亀田: 面白く取り上げてくれることですね。実はこの面白くという点が観ている方の共感を呼ぶわけですよ。最近の広告は、企業が自信を持ってメッセージを発信しても伝わりにくくなっています。その一方で、信頼できるフィルター、あるいは親近感のあるフィルターを通した情報には共感しやすい。クチコミが効くのはそういう理由です。
この親近感が『秘密結社 鷹の爪』にはあるんです。友だちが教えてくれたような親近感とでも言いましょうか。これを表す例として、ミクシィには『秘密結社 鷹の爪』の主要な登場人物である島根の吉田君という名前で登録があるんですが、マイミクが4万人以上もいます。もちろんコメントも多数投稿されます。みんな、島根の吉田君が実際に存在すると思って、想像してコメントを書いているわけです。「総統は元気か?」とかね。こういう世界が出来上がると、『秘密結社 鷹の爪』が推奨というのは、自分が親近感を持っている第三者からのメッセージとして伝わるんですね。
だから、テレビCMなんかも作りやすい。今回の映画の協賛社、日本レジストリサービスさん(.jpはこの会社の商品)は、テレビCMやWeb広告、雑誌広告を展開しました。吉田君や総統を通じて「ドメインは.jpにしてね!」と嫌味なく言えるのは大きい。
それから、クライアント企業にとっては、アニメだから商品を撮影現場に持ち込む必要もありません(笑)。ネット上の画像とか送ればいいわけですよ。
ほかにもキャラクタービジネスも展開しています。第二弾でもプロダクトプレイスメントに協力いただいたジャストシステムの商品の開発者、カスペルスキー氏を登場させましたが、第三弾でもカスペルスキー博士として登場します。つまり、自分の会社のキャラクターも映画に出演させることができる。僕はこれはキャラクタープレイスメントと呼んでいます。

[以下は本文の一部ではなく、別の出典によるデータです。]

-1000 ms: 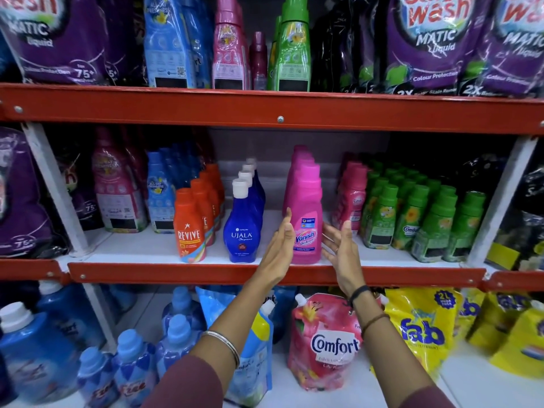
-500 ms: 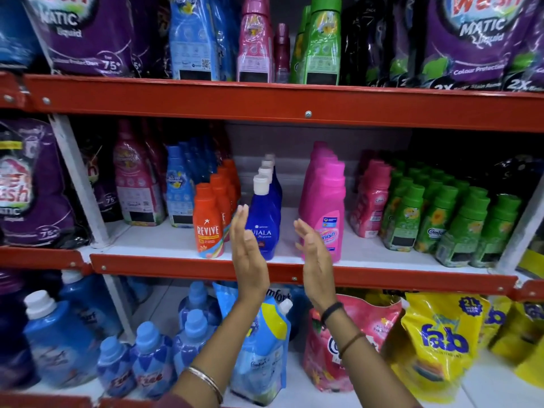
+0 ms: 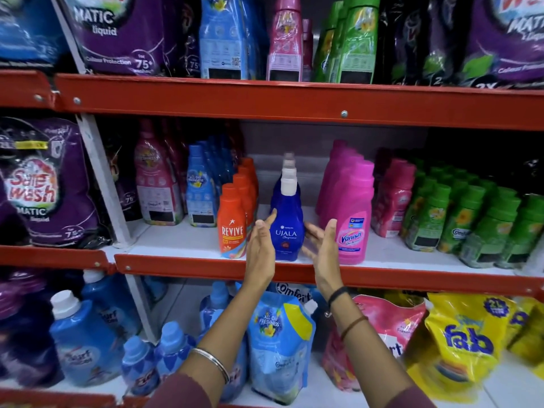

ただ、あんまり硬い企業の商品は入れづらいし、企業も入れたくないでしょう。笑いのネタにされるので。笑いのネタにされたら困る商品っていうのもあって、そういうのは『秘密結社 鷹の爪』では難しいでしょうね。でも、商品が思いっきり出ますから、弊社の営業もクライアントに売りやすい。広告商品の品ぞろえの中に、こういうのがあってもいいと思います。